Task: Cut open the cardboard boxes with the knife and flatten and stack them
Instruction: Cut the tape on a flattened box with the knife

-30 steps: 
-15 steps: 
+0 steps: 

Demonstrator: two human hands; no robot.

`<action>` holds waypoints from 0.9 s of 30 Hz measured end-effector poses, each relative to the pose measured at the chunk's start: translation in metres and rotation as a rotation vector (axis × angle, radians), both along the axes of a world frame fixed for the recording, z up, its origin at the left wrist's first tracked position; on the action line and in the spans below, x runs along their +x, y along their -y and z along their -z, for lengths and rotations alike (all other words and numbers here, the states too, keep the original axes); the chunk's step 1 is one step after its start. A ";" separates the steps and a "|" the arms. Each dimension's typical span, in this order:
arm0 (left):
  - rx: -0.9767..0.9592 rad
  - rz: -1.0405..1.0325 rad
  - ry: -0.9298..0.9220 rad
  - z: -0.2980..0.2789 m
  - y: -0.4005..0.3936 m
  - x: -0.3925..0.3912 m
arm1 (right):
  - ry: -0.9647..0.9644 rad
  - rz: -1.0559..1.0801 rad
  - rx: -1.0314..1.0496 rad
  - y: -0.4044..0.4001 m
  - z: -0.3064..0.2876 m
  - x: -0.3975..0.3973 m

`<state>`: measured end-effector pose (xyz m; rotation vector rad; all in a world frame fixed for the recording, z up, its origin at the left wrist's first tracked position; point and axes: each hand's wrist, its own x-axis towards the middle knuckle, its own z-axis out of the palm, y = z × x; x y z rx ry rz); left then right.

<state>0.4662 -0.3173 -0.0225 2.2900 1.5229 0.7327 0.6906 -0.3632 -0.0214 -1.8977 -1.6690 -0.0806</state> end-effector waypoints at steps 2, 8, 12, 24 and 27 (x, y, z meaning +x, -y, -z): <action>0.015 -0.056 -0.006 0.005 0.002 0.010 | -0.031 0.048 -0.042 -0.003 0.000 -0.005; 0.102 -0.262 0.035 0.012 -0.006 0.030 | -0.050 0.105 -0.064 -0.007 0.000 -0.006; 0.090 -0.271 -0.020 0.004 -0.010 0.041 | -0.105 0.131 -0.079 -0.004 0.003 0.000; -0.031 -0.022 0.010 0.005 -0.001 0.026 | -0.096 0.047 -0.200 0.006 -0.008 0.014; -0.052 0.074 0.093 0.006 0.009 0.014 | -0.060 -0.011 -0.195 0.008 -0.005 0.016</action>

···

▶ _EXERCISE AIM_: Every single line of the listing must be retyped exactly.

▶ _EXERCISE OUTPUT_:
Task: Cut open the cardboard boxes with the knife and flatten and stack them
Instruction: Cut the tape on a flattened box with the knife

-30 steps: 
-15 steps: 
+0 steps: 

Demonstrator: two human hands; no robot.

`<action>` holds waypoints from 0.9 s of 30 Hz measured end-effector poses, each relative to the pose measured at the chunk's start: translation in metres and rotation as a rotation vector (axis × angle, radians), both along the axes of a world frame fixed for the recording, z up, its origin at the left wrist's first tracked position; on the action line and in the spans below, x runs along their +x, y along their -y and z along their -z, for lengths and rotations alike (all other words and numbers here, the states too, keep the original axes); the chunk's step 1 is one step after its start. A ";" separates the steps and a "|" the arms. Each dimension's typical span, in this order:
arm0 (left):
  - rx: -0.9767..0.9592 rad
  - rz: -1.0405..1.0325 rad
  - ry: -0.9298..0.9220 rad
  - z: -0.2980..0.2789 m
  - y: -0.4005..0.3936 m
  - x: -0.3925..0.3912 m
arm1 (right):
  - ry: -0.9647..0.9644 rad
  - rz: -1.0559..1.0801 rad
  - rx: -1.0314..1.0496 rad
  - y: -0.4044..0.4001 m
  - z: -0.3064..0.2876 m
  - x: -0.3975..0.3973 m

`<state>`: measured end-effector pose (xyz m; rotation vector rad; all in a world frame fixed for the recording, z up, its origin at the left wrist's first tracked position; point and axes: each hand's wrist, its own x-axis towards the middle knuckle, its own z-axis out of the palm, y = z × x; x y z rx ry rz); left then right.

<state>0.4662 -0.3173 -0.0225 2.2900 1.5229 0.7327 0.6906 -0.3632 -0.0214 -1.8977 -1.6690 -0.0806</state> end-effector waypoints at steps 2, 8, 12, 24 and 27 (x, y, z meaning +x, -y, -z): <action>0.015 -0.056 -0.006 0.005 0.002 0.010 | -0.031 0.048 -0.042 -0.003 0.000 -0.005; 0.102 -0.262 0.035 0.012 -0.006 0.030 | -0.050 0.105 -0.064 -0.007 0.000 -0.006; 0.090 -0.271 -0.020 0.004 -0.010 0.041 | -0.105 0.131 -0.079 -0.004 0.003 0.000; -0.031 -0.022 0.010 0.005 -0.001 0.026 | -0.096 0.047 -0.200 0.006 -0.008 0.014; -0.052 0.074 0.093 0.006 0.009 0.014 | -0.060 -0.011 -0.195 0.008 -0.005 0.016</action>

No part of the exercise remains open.